A few things should be noted about our game, and all pertain to swag. I had arrived wearing dress shoes, but Chris was kind enough to let me borrow two of his many sneakers—a fetching gray pair of high-tops—which undoubtedly improved my performance. Conversely, he insisted on playing in his “good shoes,” as he called them, which he claimed were sneakers but which appeared to be something else. He also put on a gorgeous leather jacket and left it on for the whole game, while I played in a T-shirt. These factors, along with my four-inch height advantage, should help explain my 12–7 victory. In the department of swag, however, the disparity was incalculable.

His mother was standing outside when we got home. It was almost time for Chris to start his algebra homework.
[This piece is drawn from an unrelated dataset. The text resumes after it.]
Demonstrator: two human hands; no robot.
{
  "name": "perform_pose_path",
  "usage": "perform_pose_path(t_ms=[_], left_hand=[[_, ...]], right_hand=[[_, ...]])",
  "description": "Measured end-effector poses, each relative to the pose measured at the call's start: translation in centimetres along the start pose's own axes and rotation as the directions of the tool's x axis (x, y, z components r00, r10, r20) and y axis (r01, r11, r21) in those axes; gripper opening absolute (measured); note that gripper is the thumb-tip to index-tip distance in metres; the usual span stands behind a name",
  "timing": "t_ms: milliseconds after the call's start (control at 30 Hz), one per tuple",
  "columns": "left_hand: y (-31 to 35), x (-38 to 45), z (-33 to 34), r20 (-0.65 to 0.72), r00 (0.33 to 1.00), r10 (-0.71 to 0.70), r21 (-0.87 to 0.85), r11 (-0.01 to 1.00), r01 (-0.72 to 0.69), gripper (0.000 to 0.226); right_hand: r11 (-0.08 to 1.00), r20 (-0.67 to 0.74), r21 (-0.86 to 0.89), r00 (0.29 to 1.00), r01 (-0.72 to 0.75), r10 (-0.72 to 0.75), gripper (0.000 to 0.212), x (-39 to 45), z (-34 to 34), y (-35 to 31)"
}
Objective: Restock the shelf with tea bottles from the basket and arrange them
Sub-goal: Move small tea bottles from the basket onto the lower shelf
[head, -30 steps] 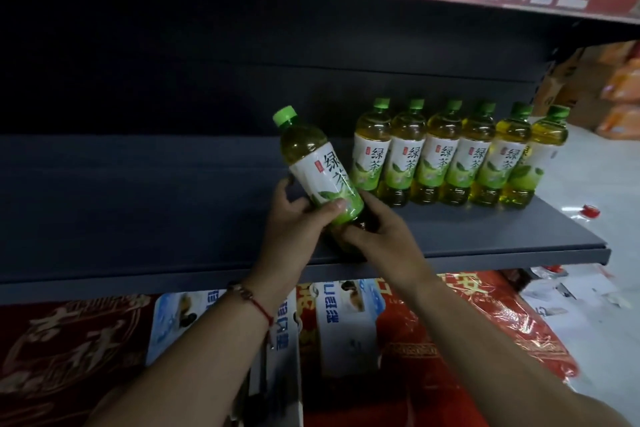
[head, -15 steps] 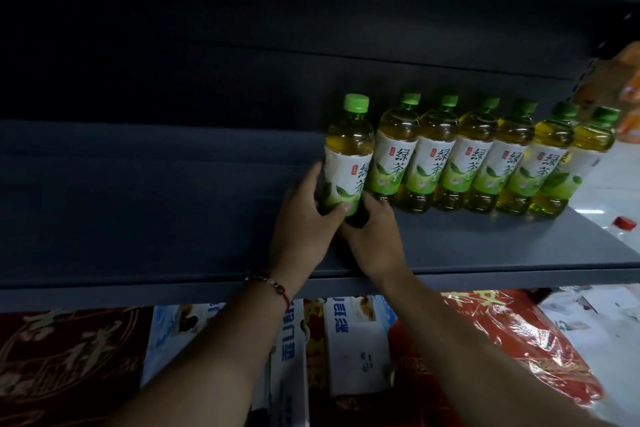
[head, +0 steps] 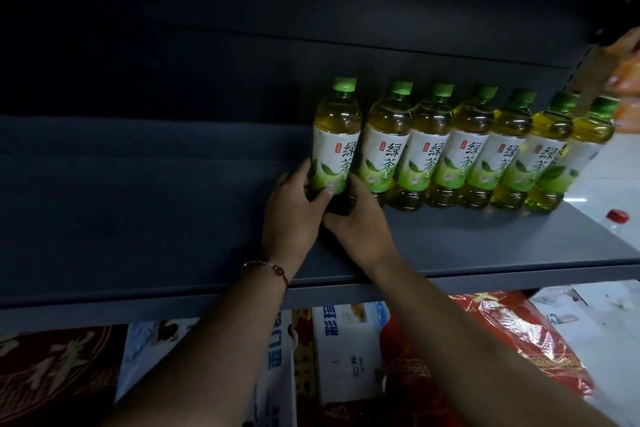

“Pull those pants up,” she told him. We walked inside, where Carla showed me the MySpace page she had built to show off Chris’s music. For Christmas, she planned to have a soundproof recording booth installed in his bedroom.

“I believe in him,” she said.

“Will it be hard to get that money together?” I asked.

“Probably,” she said. “I’ll make it happen, though.”

I asked Chris how the booth would help him make better music.

“When she’s yelling at me,” he said, looking at his mother, “it’ll block it out.”